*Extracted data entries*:

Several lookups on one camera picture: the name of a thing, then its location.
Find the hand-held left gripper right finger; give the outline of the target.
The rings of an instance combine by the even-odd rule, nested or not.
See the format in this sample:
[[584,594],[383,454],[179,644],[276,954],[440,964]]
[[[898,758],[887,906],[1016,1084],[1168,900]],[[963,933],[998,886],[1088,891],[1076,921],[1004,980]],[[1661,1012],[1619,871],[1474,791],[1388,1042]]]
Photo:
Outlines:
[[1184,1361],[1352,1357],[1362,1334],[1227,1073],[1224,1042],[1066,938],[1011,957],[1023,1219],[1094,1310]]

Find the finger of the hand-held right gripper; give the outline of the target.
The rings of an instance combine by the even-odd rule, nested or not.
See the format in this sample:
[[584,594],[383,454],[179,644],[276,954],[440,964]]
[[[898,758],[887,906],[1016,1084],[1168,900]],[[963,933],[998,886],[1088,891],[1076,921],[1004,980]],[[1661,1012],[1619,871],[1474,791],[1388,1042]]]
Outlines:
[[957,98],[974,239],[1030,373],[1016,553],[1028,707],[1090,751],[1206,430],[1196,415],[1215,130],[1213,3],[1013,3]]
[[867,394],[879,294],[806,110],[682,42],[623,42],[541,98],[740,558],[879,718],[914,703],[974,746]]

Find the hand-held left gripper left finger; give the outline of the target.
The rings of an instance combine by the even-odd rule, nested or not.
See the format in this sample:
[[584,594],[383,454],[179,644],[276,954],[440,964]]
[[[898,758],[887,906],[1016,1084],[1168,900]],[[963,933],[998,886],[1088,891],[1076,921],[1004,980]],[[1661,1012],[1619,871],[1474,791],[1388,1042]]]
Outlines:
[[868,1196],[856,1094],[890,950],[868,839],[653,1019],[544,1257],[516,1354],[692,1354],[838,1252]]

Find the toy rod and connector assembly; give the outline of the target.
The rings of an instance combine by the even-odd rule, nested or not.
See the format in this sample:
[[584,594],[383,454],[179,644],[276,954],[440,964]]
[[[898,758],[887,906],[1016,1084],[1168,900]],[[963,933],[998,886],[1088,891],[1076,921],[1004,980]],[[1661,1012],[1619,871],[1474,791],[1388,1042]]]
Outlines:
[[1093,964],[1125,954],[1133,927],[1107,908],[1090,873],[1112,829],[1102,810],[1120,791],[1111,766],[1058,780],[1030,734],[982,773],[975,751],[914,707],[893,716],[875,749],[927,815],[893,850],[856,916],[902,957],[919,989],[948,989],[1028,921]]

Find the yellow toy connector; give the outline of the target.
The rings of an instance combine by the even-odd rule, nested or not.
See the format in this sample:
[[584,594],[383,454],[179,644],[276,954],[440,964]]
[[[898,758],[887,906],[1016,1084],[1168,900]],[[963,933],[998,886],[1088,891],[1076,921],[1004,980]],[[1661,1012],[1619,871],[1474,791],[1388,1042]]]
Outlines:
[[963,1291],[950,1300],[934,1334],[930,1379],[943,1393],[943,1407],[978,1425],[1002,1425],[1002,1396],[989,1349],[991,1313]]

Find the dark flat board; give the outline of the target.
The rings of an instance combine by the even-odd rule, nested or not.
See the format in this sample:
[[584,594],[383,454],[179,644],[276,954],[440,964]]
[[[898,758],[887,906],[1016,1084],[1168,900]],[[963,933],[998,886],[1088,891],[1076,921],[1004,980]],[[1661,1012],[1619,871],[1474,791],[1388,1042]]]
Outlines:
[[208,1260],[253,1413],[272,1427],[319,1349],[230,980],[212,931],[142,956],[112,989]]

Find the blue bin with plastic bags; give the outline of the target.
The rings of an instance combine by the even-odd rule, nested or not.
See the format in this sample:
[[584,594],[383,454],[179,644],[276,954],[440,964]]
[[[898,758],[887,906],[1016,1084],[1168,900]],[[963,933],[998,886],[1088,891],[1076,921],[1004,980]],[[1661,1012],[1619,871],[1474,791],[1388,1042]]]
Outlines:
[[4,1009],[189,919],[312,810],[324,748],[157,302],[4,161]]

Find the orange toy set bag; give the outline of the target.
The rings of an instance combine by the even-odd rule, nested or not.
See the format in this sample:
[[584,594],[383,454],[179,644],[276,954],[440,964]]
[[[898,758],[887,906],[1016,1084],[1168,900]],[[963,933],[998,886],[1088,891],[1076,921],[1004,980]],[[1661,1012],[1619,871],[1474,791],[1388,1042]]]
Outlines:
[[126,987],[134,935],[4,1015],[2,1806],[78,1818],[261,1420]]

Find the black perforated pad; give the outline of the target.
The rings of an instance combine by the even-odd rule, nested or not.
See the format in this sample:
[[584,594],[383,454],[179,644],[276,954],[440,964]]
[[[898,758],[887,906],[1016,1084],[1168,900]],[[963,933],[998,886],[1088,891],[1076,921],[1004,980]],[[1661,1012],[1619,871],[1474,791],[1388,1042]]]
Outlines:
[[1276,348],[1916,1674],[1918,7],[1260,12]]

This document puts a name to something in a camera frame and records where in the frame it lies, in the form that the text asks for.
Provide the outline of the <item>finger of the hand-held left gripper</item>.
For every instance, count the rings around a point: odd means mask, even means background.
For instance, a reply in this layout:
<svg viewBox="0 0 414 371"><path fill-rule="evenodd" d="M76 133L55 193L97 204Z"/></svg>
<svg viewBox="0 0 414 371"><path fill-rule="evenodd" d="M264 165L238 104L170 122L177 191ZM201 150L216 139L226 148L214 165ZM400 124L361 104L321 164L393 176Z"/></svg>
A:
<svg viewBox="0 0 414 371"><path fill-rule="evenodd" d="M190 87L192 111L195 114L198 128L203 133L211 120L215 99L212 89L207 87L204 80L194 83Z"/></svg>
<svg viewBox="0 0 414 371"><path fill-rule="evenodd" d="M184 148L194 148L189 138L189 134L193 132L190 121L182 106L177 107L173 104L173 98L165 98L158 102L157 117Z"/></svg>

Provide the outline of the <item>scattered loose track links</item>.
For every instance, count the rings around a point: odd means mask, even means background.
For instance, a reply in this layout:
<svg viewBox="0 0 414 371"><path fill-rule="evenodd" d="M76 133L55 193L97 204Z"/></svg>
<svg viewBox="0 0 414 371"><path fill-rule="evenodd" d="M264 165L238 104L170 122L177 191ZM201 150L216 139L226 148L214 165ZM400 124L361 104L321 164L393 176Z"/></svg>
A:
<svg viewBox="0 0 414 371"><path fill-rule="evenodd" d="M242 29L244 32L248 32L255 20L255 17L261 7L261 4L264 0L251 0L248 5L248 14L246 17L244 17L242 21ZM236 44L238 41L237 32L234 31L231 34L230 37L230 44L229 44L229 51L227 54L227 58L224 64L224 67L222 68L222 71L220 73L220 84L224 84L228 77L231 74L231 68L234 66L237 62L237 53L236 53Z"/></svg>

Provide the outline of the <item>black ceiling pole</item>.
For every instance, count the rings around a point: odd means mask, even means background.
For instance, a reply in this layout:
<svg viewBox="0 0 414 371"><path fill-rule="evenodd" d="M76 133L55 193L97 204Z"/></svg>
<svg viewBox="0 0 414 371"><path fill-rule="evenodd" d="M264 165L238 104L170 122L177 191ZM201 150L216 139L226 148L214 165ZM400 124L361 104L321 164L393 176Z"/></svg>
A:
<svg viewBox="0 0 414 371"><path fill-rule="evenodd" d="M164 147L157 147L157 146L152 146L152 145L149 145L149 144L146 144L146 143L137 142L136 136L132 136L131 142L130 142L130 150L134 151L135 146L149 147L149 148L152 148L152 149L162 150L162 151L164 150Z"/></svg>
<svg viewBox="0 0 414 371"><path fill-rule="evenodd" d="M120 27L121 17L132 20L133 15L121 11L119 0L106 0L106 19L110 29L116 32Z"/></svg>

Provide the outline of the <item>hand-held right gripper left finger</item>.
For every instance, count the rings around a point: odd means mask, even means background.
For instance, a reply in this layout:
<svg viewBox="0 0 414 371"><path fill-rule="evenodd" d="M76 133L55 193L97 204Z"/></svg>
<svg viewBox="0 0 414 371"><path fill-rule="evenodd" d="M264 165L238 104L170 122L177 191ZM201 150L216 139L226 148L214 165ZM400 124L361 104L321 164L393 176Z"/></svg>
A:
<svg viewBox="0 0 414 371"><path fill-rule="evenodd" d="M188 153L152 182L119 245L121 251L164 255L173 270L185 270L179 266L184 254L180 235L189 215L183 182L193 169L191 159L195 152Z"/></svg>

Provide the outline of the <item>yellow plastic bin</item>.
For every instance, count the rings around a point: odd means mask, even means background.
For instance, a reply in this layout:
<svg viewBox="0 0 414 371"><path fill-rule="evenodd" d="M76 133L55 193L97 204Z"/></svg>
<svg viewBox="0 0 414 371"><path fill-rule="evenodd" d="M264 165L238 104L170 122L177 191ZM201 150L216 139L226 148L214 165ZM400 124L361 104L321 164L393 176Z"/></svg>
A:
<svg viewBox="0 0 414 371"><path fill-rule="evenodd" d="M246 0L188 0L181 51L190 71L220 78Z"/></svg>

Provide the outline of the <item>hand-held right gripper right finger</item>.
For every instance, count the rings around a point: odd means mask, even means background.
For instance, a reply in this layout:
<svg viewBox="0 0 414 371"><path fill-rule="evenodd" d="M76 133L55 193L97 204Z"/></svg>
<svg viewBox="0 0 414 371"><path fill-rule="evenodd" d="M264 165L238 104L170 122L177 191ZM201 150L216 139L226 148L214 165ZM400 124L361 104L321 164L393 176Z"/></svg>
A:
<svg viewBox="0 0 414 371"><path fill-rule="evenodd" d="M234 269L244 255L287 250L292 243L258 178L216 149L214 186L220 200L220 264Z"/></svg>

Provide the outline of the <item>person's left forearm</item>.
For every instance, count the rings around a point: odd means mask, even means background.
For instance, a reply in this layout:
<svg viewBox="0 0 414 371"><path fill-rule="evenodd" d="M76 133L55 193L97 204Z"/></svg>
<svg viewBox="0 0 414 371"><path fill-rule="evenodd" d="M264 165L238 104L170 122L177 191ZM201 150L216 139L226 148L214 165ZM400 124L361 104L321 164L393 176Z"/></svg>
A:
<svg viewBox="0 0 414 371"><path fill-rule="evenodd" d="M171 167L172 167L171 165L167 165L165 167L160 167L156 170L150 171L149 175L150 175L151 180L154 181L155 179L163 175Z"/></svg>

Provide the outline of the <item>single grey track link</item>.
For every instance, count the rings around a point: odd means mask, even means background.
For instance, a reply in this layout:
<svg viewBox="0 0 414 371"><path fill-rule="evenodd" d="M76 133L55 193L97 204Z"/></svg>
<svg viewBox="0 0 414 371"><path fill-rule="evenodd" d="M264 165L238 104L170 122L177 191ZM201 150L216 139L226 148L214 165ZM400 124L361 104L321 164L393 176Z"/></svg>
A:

*Prompt*:
Please count the lines above that hold the string "connector" and reply with the number alone.

*Completed exercise*:
2